In Lucene we can build our own queries for content. This can be done in 2 ways, and I will show the "Fluent" (chaining) way, while the other one is writing raw Lucene queries (you can look into this through some of the links at the bottom).
So this next example is quite similar to the first one but instead we are controlling which fields we wanna look into and if a field is more important.
@inherits umbraco.MacroEngines.DynamicNodeContext
@using Examine.LuceneEngine.SearchCriteria
@{
if (!string.IsNullOrEmpty(Request.QueryString["search"]))
{ //Fetching what eva searchterm some bloke is throwin' our way
var q = Request.QueryString["search"].Trim(); //Fetching our SearchProvider by giving it the name of our searchprovider
var Searcher = Examine.ExamineManager.Instance.SearchProviderCollection["MySearchSearcher"]; var searchCriteria = Searcher.CreateSearchCriteria(Examine.SearchCriteria.BooleanOperation.Or);
var query = searchCriteria.Field("nodeName", q.Boost()).Or().Field("bodyText", q.Fuzzy()); //Searching and ordering the result by score, and we only want to get the results that has a minimum of 0.05(scale is up to 1.)
var searchResults = Searcher.Search(query.Compile()).OrderByDescending(x => x.Score).TakeWhile(x => x.Score > 0.05f); //Printing the results
<ul>
@foreach (var item in searchResults)
{
var node = Model.NodeById(item.Fields["id"]);
<li>
<a href="@node.NiceUrl">
@node.Name
</a>
</li>
}
</ul>
}
}
So the difference here is that we can now control which fields we look at.
We do this trough something we call a SearchCriteria.
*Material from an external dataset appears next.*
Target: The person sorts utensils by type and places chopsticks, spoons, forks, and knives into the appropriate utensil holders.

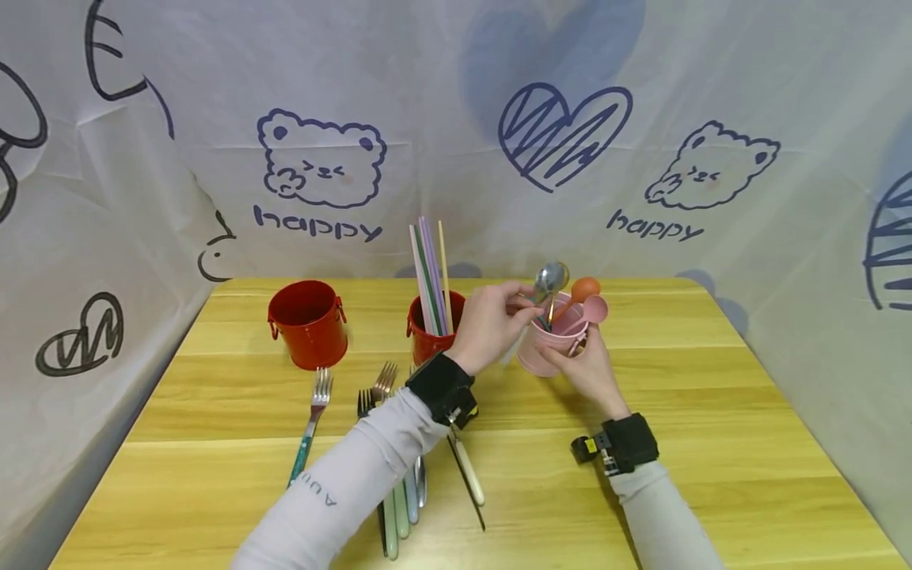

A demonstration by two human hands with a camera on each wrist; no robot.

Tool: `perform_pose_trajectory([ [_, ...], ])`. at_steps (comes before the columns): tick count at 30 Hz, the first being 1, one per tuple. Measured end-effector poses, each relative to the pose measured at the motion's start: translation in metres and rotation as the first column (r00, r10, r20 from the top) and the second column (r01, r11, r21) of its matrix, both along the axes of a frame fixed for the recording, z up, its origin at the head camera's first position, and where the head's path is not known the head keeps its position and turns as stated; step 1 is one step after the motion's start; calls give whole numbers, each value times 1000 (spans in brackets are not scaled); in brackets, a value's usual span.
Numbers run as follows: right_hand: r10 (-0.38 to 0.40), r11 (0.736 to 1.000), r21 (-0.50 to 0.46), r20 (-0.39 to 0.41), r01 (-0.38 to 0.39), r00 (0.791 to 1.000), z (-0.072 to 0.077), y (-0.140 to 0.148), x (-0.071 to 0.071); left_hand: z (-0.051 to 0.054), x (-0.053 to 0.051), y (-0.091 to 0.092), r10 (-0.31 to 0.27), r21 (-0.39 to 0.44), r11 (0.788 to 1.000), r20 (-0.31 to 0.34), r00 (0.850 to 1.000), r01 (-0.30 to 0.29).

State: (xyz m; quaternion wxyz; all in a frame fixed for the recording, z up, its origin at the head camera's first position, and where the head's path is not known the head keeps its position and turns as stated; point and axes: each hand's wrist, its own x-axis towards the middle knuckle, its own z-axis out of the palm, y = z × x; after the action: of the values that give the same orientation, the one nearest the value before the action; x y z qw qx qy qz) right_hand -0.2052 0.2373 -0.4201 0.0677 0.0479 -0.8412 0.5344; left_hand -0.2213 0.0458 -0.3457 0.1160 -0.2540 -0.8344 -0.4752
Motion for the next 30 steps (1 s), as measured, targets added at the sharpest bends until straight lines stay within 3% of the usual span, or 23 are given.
perform_pose_trajectory([
  [6,2,1000,10,20,-2,1000,16,-7,10,16,-7,12,11,88,996,-52,999,-6],
  [15,9,1000,24,9,-9,1000,16,-7,11,28,-15,32,21,198,980,-62,998,-8],
  [18,5,1000,13,22,-5,1000,12,-4,8,27,-17,37,24,195,981,-57,998,-13],
  [25,7,999,34,3,-7,1000,-19,10,-10,16,-20,46,55,119,992,-30,998,-51],
  [30,-6,999,35,3,6,1000,-23,12,-13,8,-23,50,75,55,996,8,997,-75],
])
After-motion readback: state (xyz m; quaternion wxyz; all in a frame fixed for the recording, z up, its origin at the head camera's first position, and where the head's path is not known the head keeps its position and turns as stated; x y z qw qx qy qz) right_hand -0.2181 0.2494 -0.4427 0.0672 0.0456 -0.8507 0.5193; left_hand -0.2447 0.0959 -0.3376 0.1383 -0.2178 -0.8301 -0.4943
Inside the SearchCriteria we tell which fields we want to look at like "nodeName" and bodyText.
Also we are telling the search that if it finds something in nodeName it's more important than bodyText since we are giving it a "boost". To a boost we add a value to buff the "score" of a resultitem.
We are also saying that we want to look at the bodyText, and we are adding a "fuzzy" option to it. This tells the search it should match on items that "looks like it". This is where we get some sort of spelling help.